Años atrás, cuando fundamos la empresa, yo había aportado capital, contactos y propiedad intelectual. Después permití que Daniel se convirtiera en la imagen pública mientras yo reducía mi participación diaria.

Pero jamás renuncié a mis acciones.

—Esto no puede ser —murmuró.

—La señora Walker conserva una participación fundadora —respondió la abogada—. Y ha solicitado una auditoría por posible uso indebido de activos corporativos.

Emily, que había acompañado a Daniel, retrocedió.

—¿Uso indebido?

Entonces apareció su nombre en la pantalla.

Apartamento.

Automóvil.

Bolsos.

Viajes.

Todo pagado directa o indirectamente mediante cuentas vinculadas a la compañía.

Emily miró a Daniel.

—Me dijiste que eran regalos tuyos.

—Lo eran.

—Entonces ¿por qué aparecen aquí?

Daniel perdió la paciencia.

—¡Porque yo controlo esta empresa!

El presidente del consejo cerró lentamente la carpeta.

—Controlaba.

Silencio.

—Hasta que termine la auditoría, queda suspendido de sus funciones ejecutivas.

Daniel palideció.

Emily soltó inmediatamente su brazo.

Ese pequeño gesto dijo más que cualquier confesión.

Tres semanas después, comenzó el divorcio.

Daniel intentó localizarme por abogados, familiares y antiguos amigos.

Yo no respondí personalmente.

Finalmente envió una carta:

“Registré tu huella.
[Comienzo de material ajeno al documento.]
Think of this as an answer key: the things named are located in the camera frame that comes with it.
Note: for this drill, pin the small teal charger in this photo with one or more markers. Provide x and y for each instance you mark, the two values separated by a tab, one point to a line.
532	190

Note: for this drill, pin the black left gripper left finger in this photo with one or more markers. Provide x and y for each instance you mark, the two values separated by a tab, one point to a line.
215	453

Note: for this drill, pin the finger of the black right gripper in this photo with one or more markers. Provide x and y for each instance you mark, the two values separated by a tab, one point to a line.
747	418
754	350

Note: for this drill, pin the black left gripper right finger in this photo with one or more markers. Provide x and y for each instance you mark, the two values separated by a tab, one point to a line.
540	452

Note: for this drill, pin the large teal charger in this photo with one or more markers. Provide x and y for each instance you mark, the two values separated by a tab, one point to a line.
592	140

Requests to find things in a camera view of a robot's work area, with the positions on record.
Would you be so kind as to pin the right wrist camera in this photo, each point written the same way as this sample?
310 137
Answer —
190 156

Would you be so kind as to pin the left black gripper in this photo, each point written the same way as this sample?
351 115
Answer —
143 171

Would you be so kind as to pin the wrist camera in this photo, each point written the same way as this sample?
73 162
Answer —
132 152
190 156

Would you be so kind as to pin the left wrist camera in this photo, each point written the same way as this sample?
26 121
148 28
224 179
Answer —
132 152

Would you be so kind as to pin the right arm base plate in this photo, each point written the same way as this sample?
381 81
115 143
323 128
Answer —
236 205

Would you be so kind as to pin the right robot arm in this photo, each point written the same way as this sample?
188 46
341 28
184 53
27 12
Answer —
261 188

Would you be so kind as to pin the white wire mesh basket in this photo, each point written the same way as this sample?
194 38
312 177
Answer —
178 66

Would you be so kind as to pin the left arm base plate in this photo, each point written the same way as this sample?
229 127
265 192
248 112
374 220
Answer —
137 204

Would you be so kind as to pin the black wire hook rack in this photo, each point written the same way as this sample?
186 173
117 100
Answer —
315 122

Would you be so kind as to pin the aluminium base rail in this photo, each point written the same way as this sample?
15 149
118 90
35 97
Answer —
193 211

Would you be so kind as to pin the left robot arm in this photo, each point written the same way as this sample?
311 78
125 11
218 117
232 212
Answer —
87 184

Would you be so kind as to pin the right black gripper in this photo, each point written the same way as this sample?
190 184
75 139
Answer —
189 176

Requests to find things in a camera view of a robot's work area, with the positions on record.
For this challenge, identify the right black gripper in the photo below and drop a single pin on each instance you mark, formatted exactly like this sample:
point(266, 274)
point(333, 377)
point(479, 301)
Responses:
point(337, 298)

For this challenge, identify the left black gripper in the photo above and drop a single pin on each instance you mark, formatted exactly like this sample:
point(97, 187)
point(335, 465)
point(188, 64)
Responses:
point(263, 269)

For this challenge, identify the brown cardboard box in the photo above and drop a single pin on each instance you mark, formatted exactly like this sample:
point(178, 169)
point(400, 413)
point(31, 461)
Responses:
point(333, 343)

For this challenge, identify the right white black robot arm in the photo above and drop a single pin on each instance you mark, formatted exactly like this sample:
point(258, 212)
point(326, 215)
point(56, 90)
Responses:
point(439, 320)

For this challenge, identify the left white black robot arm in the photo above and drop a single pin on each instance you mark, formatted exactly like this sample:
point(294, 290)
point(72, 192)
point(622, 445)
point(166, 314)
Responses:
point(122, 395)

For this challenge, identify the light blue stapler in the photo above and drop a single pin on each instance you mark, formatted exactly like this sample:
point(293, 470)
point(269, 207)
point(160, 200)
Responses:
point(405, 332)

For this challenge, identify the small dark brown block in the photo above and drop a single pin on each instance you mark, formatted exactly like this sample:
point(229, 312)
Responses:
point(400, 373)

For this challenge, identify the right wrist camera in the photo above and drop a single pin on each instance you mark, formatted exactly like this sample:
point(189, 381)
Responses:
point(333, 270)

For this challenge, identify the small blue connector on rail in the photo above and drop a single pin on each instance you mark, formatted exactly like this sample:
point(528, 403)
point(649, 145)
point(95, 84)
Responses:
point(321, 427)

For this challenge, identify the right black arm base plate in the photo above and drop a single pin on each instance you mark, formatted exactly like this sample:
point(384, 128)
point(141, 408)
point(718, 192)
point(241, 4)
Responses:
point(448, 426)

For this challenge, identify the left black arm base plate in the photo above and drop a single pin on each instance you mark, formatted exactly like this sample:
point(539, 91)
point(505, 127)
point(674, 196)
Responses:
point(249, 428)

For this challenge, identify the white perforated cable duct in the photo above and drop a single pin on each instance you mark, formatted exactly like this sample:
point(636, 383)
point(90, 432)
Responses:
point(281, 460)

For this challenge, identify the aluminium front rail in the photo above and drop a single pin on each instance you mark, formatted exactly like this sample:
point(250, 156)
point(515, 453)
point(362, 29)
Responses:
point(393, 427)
Puedes volver a entrar en casa.”

Cuando mi abogada me la leyó, me reí.

Todavía pensaba que aquel lector biométrico había sido el problema.
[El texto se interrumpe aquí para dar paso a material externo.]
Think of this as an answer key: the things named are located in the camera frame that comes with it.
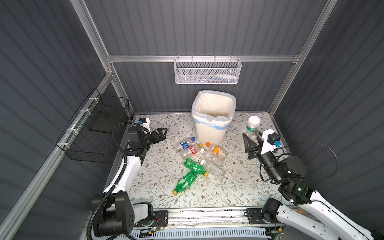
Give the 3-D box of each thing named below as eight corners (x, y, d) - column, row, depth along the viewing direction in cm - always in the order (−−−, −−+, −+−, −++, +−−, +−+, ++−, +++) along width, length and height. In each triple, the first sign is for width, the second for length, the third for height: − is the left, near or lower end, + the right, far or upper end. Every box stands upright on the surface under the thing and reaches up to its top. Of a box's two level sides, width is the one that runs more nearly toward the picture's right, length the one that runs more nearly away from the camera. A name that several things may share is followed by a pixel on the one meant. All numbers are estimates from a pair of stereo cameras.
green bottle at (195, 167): (183, 165, 94) (183, 161, 89) (189, 159, 96) (188, 155, 92) (203, 181, 87) (203, 178, 83) (208, 175, 89) (209, 171, 85)
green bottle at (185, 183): (172, 193, 83) (171, 190, 80) (191, 173, 91) (191, 170, 88) (178, 199, 81) (177, 197, 78) (197, 178, 89) (197, 175, 85)
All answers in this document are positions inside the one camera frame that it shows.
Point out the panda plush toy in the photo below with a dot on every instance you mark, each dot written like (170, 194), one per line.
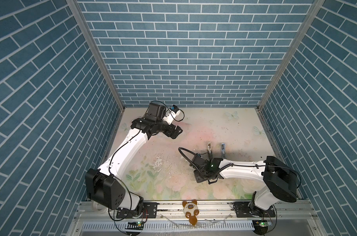
(191, 211)

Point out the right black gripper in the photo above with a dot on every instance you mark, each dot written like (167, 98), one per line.
(197, 179)

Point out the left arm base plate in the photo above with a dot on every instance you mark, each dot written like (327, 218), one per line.
(148, 209)

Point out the beige mini stapler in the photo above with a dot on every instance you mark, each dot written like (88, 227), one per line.
(209, 150)

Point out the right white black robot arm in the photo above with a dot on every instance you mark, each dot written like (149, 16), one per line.
(279, 181)

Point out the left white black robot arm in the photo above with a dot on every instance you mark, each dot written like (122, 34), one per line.
(104, 184)

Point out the blue mini stapler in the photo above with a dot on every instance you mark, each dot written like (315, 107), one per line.
(223, 156)

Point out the aluminium front rail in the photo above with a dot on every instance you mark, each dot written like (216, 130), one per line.
(217, 210)

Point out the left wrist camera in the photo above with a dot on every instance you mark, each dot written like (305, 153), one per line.
(171, 114)

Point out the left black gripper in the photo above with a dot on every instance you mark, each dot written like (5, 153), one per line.
(175, 132)

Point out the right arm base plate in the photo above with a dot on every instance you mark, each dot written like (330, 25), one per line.
(248, 209)

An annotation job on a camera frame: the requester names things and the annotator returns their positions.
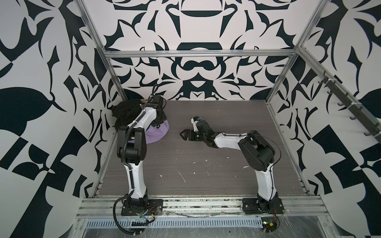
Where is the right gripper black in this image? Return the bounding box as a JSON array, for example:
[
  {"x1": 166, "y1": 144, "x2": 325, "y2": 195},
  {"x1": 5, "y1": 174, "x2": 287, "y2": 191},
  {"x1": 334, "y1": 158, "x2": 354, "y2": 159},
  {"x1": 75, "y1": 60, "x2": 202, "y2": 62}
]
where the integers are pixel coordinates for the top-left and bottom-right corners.
[{"x1": 180, "y1": 129, "x2": 207, "y2": 143}]

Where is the purple cloth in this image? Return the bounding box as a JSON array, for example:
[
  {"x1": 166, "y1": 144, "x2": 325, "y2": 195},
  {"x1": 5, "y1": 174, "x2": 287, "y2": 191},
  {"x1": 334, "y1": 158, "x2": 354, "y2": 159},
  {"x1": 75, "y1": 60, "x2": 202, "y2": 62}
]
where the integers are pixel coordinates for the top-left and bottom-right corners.
[{"x1": 145, "y1": 120, "x2": 169, "y2": 144}]

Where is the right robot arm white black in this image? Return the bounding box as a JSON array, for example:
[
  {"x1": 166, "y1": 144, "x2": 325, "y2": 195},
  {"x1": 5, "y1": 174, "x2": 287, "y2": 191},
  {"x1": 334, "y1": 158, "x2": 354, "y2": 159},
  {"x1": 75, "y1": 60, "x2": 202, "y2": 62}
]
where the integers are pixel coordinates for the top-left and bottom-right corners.
[{"x1": 180, "y1": 117, "x2": 278, "y2": 206}]

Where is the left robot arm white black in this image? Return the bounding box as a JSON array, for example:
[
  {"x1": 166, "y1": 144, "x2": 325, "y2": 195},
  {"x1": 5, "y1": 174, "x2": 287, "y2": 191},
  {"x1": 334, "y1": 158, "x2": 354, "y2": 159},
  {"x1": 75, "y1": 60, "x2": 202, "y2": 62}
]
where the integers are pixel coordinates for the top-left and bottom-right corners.
[{"x1": 112, "y1": 94, "x2": 167, "y2": 209}]

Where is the black cloth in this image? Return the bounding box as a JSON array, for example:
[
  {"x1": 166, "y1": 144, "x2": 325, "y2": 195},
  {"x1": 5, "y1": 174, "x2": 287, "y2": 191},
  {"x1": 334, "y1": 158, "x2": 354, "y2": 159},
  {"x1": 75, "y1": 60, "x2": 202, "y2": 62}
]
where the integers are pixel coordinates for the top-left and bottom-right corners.
[{"x1": 111, "y1": 99, "x2": 142, "y2": 131}]

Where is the green circuit board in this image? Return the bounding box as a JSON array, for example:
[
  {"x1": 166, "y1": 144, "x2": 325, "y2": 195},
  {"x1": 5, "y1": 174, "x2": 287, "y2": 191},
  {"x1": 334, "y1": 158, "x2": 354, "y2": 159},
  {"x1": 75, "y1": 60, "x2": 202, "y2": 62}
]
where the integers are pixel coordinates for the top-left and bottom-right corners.
[{"x1": 261, "y1": 216, "x2": 280, "y2": 234}]

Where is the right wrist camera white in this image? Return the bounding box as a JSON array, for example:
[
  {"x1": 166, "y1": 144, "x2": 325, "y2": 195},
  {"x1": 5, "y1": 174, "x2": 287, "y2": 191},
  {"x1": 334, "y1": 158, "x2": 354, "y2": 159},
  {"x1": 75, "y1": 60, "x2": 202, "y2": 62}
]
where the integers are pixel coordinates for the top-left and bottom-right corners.
[{"x1": 191, "y1": 117, "x2": 201, "y2": 132}]

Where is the horizontal aluminium frame bar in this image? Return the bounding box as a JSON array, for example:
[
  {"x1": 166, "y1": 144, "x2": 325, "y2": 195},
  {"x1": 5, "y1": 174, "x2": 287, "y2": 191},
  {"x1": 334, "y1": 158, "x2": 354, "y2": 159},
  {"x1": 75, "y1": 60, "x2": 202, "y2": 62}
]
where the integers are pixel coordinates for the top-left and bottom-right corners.
[{"x1": 103, "y1": 49, "x2": 295, "y2": 59}]

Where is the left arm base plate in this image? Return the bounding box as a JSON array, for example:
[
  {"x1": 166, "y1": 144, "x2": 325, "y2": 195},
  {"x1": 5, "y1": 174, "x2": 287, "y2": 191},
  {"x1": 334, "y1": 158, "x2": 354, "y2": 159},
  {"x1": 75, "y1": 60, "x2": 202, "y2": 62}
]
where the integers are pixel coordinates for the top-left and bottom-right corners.
[{"x1": 121, "y1": 197, "x2": 164, "y2": 216}]

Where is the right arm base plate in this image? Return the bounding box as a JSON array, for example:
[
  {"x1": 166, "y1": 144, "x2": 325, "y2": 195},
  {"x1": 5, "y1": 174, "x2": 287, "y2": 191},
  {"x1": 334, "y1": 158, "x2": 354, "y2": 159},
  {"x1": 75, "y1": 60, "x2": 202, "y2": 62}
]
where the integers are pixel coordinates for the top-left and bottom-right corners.
[{"x1": 242, "y1": 196, "x2": 284, "y2": 215}]

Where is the white slotted cable duct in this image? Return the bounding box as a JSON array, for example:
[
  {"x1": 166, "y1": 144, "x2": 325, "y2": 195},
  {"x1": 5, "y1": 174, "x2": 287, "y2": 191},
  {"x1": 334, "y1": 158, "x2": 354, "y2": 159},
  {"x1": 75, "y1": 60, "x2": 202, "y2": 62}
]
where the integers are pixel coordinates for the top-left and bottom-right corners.
[{"x1": 84, "y1": 217, "x2": 263, "y2": 229}]

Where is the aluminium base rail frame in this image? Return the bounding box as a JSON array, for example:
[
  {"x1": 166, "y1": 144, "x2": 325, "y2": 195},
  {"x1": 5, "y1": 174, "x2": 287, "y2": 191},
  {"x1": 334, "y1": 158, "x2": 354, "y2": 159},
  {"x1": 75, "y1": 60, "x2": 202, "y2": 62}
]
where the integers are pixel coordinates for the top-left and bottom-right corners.
[{"x1": 75, "y1": 195, "x2": 330, "y2": 219}]

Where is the wall hook rail grey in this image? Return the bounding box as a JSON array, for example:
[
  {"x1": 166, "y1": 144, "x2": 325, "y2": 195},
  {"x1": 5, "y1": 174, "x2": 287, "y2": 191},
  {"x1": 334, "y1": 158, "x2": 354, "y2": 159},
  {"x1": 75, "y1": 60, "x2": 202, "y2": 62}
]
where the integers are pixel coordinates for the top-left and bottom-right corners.
[{"x1": 319, "y1": 71, "x2": 381, "y2": 143}]
Nunca entendió que descubrir la huella de Emily simplemente me había obligado a mirar todo lo demás.

Meses después regresé.

No por Daniel.

Por la última audiencia.

Él me esperaba en el pasillo.

Parecía más viejo.

—Isabella.

Seguí caminando.

—Espera.

Me detuve.

—Emily se fue.

—No me sorprende.

—La eliminé del sistema de la casa.

Lo miré.

—Daniel, todavía no entiendes.

—Entonces explícame.

Negué.

—Durante años construimos juntos una vida. Después convertiste nuestra casa en un lugar donde otra mujer tenía acceso y tu esposa necesitaba permiso.

Su voz bajó.

—Puedo arreglarlo.

—Ya lo hice yo.

Firmé los últimos documentos.

La mansión fue incluida en la división patrimonial correspondiente. La auditoría siguió su curso y yo recuperé el control sobre mis propios intereses financieros.
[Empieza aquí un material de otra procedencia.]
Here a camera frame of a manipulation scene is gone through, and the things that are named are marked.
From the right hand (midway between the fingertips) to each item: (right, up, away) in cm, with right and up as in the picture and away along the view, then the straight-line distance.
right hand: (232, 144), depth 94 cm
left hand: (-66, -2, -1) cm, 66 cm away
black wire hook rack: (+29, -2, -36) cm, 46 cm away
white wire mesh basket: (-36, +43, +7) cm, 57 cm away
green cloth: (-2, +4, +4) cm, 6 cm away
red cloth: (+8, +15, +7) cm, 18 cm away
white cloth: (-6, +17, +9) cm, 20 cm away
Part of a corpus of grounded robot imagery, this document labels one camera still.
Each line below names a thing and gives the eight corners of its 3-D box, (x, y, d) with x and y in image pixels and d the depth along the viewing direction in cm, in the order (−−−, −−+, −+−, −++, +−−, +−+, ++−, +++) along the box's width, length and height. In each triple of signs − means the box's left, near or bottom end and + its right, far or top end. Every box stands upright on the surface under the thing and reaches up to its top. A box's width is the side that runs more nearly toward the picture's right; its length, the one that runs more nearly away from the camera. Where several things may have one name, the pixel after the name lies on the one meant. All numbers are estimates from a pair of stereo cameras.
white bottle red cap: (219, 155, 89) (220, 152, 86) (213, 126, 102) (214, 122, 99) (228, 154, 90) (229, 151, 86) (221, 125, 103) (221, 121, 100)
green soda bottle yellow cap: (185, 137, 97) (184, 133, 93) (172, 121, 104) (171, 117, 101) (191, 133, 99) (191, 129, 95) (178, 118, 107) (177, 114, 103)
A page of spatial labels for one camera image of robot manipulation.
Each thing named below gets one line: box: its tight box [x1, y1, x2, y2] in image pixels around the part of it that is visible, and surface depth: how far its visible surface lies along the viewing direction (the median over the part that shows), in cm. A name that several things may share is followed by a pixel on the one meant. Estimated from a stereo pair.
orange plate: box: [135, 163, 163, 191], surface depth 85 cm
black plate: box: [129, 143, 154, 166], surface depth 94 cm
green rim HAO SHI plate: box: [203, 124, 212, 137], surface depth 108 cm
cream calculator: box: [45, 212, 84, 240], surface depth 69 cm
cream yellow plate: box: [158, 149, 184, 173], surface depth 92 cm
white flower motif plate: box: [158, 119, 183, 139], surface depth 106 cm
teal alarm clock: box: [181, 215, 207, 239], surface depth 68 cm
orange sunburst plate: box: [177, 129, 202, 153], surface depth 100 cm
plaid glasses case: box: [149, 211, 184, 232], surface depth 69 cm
Antes de marcharme, Daniel preguntó:

—¿Adónde vas ahora?

Sonreí.

—A casa.

Miró confundido.

Porque seguía pensando en aquella mansión de treinta millones.

Yo no.

Había comprado un apartamento frente al mar.

Más pequeño.

Más tranquilo.

Y cuando instalé la cerradura, el técnico preguntó:

—¿Qué huellas desea registrar?

Extendí mi mano.

—Solo la mía.

Daniel creyó que olvidarse de registrar mi huella era una tontería.

En realidad, fue el favor más grande que pudo hacerme.

Porque aquella puerta que no se abrió para mí…

me enseñó finalmente cuál debía cerrar para siempre.